The mentoring I have received at Rush has been invaluable as I transition to a junior faculty member. In particular, the experiences and support afforded by the Rush Research Mentoring Program have been critical in helping me to secure external funding and grow as a clinical scientist.

Susan Weber Buchholz, PhD, RN, FAANP
Professor
Department of Adult Health and Gerontological Nursing, College of Nursing

“Mentoring another individual is a wonderful opportunity, and it is truly a privilege. To be invited into the circle of another professional is to be able to contribute to their success. It is an incredible opportunity.”

Karen Weinstein, MD
Associate Professor
Department of Internal Medicine, Rush Medical College

“We all have developed our professional profiles with mentorship.
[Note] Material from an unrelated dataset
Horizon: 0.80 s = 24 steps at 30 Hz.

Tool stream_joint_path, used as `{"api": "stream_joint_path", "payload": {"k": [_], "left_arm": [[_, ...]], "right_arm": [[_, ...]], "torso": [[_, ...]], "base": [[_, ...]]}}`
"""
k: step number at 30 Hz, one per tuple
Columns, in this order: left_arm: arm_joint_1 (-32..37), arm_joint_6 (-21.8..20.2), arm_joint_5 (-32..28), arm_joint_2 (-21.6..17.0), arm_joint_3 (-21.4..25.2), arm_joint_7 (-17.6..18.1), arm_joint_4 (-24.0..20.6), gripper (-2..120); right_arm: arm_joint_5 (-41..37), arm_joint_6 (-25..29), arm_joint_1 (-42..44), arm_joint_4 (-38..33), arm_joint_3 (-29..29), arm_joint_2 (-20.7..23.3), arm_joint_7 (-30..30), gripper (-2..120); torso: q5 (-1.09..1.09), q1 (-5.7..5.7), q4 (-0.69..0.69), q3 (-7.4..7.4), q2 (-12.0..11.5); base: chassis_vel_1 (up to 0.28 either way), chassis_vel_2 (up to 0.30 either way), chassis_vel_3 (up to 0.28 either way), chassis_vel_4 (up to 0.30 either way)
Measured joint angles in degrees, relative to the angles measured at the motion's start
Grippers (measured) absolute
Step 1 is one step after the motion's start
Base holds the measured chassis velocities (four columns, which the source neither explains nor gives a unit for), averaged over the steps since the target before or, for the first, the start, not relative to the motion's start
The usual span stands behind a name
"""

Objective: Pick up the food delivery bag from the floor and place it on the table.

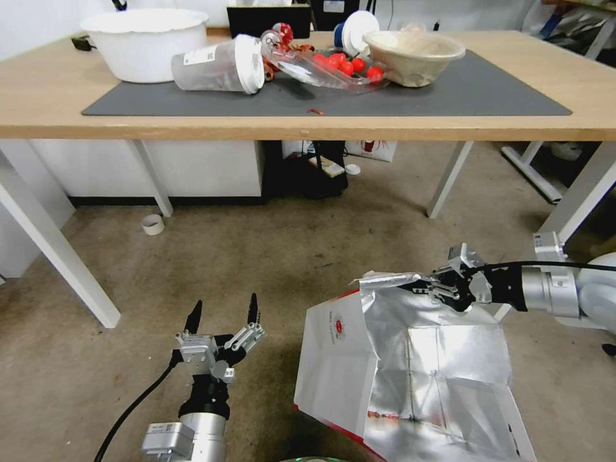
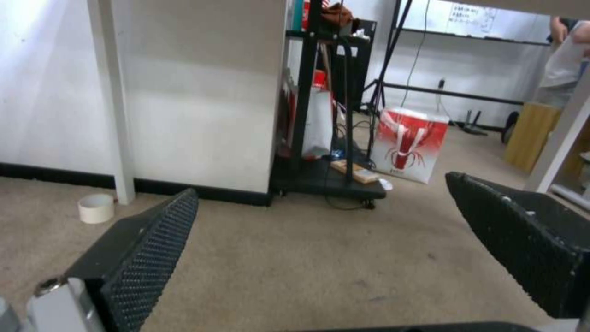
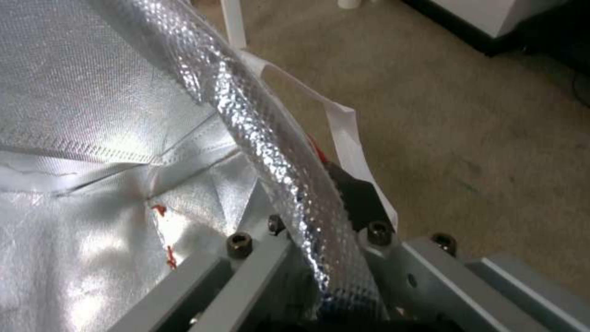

I am particularly inspired by mentoring medical students.”

Adrienne Wells, MD
Assistant Professor
Department of Anesthesiology, Rush Medical College

“I believe it is vital, especially for new, young women in our specialty. My residency director at Duke was a woman, and she played an integral part in my education through her mentorship.”

Dominika A. Winiarski, PhD 
Assistant Professor
Department of Psychiatry and Behavioral Sciences, Rush Medical College

Having a supportive mentor is critical to developing your research program. I have been fortunate to have strong supporters at every step of my training and professional development, and I hope to pay it forward to the next generation of clinical scientists.”